5. The apparatus as claimed in claim 1 wherein the dialogue channel
is from an audio only system.
6. The apparatus as claimed in claim 1 wherein the parameters of c)
are automatically adjusted in response to the audio signal of
a).
7. The apparatus as claimed in claim 1 wherein the audio signal of
a) is part of a system which includes displayable moving images and
corresponding sounds and wherein the spoken words of the dialogue
channel correspond to displayed moving images of a speaking
person.
8. The apparatus as claimed in claim 1 wherein the audio signal of
a) is part of a system which includes displayable moving images and
corresponding sounds and further includes an input circuit
receiving displayable moving images and wherein the known spoken
phonemes of the dialogue channel correspond to displayed moving
images of a speaking person and in b) the dialogue data is further
responsive to the shape and/or movement of the speaker's lips shown
in the moving images corresponding to one or more of the known
spoken phonemes.
9. The apparatus as claimed in claim 7 further including an input
circuit for receiving displayable moving images and a viseme
detection and location circuit and a phoneme viseme logic circuit
which operate to verify dialogue is carried in the proper audio
dialogue channel thereby leading the viewer of the speaking person
carried in the displayable moving images to perceive sounds as
properly corresponding to the location of the displayable speaking
person.
10. The apparatus as claimed in claim 7 further including an input
circuit for receiving displayable moving images, the apparatus
further responsive to the presence in the system of particular
images of the displayable moving images and corresponding sounds
which have a high probability of occurring together in time, and
which presence of particular images and corresponding sounds are
used to verify the corresponding sound is being carried in the
proper channel of the audio signal of a) thereby leading the viewer
of the displayable moving images to perceive sounds as properly
corresponding to the location of the displayed moving images.
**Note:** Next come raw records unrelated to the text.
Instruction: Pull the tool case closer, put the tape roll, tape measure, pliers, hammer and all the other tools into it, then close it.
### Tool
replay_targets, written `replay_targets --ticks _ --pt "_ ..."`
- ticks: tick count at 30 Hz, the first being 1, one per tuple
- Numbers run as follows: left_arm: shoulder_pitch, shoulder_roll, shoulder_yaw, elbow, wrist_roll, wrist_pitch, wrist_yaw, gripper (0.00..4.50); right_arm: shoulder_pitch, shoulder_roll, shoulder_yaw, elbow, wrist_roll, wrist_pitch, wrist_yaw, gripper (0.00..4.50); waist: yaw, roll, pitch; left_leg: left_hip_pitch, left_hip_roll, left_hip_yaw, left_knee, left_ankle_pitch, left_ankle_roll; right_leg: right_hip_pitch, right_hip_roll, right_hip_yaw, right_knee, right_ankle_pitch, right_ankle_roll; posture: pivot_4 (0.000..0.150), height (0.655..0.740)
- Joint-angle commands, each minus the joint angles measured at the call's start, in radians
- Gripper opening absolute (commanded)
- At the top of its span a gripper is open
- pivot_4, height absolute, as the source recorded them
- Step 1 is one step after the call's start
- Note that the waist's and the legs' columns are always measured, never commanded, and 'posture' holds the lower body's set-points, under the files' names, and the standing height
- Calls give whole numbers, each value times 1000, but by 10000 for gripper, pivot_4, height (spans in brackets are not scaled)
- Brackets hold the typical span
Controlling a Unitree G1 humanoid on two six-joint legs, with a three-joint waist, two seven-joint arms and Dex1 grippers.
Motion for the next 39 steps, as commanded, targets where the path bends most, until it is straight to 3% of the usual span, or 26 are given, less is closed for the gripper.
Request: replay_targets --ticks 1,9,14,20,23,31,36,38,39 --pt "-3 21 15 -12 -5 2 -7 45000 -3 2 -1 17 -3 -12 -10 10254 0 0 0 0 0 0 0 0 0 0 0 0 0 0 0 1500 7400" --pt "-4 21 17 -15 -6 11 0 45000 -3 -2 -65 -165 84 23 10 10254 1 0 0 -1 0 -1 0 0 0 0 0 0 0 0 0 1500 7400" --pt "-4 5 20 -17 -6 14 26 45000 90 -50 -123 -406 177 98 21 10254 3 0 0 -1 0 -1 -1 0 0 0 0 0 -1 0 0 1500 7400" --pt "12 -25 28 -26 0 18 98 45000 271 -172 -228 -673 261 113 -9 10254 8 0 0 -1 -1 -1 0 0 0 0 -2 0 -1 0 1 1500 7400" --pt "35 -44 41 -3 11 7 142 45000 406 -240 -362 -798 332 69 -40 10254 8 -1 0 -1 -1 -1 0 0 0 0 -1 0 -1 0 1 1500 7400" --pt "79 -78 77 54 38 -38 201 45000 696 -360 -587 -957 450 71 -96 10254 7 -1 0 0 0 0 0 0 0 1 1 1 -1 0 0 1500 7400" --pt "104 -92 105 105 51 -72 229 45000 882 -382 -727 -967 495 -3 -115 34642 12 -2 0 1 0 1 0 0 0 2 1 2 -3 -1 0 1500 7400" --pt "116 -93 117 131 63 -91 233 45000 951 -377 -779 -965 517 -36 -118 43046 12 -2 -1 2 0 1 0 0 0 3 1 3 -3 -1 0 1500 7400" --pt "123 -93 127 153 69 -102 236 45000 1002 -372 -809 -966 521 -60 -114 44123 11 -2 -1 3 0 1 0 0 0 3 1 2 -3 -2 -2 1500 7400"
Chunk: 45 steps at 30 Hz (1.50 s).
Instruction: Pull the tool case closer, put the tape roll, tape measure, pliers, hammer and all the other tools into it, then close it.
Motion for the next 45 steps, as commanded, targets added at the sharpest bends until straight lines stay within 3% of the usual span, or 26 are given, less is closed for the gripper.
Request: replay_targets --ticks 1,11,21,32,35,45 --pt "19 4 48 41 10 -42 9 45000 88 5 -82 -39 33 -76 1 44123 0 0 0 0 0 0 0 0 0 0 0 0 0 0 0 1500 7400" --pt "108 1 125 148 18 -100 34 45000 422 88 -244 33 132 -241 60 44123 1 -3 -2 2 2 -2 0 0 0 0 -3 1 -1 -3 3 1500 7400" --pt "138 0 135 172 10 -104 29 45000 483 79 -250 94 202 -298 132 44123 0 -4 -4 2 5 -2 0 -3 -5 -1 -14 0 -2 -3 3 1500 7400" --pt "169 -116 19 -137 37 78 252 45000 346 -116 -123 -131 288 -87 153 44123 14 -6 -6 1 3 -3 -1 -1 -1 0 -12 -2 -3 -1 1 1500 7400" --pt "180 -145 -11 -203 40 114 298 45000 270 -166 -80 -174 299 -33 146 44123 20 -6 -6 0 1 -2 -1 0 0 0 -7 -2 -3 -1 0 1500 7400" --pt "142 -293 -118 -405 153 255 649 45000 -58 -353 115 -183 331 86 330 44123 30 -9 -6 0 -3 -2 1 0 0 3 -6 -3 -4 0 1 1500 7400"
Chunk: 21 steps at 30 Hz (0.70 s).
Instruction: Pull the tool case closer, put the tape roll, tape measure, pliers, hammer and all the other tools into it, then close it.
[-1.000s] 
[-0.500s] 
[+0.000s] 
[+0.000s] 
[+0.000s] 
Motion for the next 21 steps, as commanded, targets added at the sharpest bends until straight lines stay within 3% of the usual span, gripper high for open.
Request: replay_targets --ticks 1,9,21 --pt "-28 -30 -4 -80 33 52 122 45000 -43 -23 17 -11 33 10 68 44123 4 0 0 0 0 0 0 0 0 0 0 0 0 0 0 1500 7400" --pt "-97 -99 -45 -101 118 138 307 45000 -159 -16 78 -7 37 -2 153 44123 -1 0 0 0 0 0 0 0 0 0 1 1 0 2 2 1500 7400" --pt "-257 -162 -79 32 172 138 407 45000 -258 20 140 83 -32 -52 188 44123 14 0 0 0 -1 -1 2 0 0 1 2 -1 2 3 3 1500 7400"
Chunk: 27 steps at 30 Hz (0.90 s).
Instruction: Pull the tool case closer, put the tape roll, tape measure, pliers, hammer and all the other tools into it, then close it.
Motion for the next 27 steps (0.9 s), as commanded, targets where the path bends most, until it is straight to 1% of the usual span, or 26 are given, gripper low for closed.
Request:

11. In an electronic audio video system such as a television system
with a television program which is intended for display, the
television program including visually displayable motion images
which include talking human speakers and audibly displayable sounds
including the words spoken by the speaker and other sounds
corresponding to the motion images and which sounds are carried by
multiple audio channel signals, an apparatus for monitoring the
placement of correct audio sounds in one or more audio channel
signals, the apparatus including: a) an input circuit for receiving
a plurality of audio channels carrying sound corresponding to
motion images including left, center and right audio channels
intended to carry words spoken by a speaker carried in displayable
motion images with the spoken words perceived by the viewer as
coming from a direction of left, center or right, from the
perspective of the viewer as the viewer watches the displayed
speaker; b) a phoneme detection circuit responsive to a plurality
of the left, center and right audio channels and operating to
determine the presence of particular phonemes pertaining to spoken
vowels and/or consonants therein created by a corresponding
particular shape and/or movement of lips of a speaker carried in
the displayable motion images and in response providing dialogue
data indicative of the presence of the particular spoken vowels and
consonants; and c) a channel phoneme logic circuit responsive to
the dialogue data of b) and to parameters including the number of
the phonemes present in at least one of the left, center and right
audio channels in a time period to determine if dialogue sound is
being carried in one or more of the left, center and right channels
and provide a report and/or alarm in response thereto.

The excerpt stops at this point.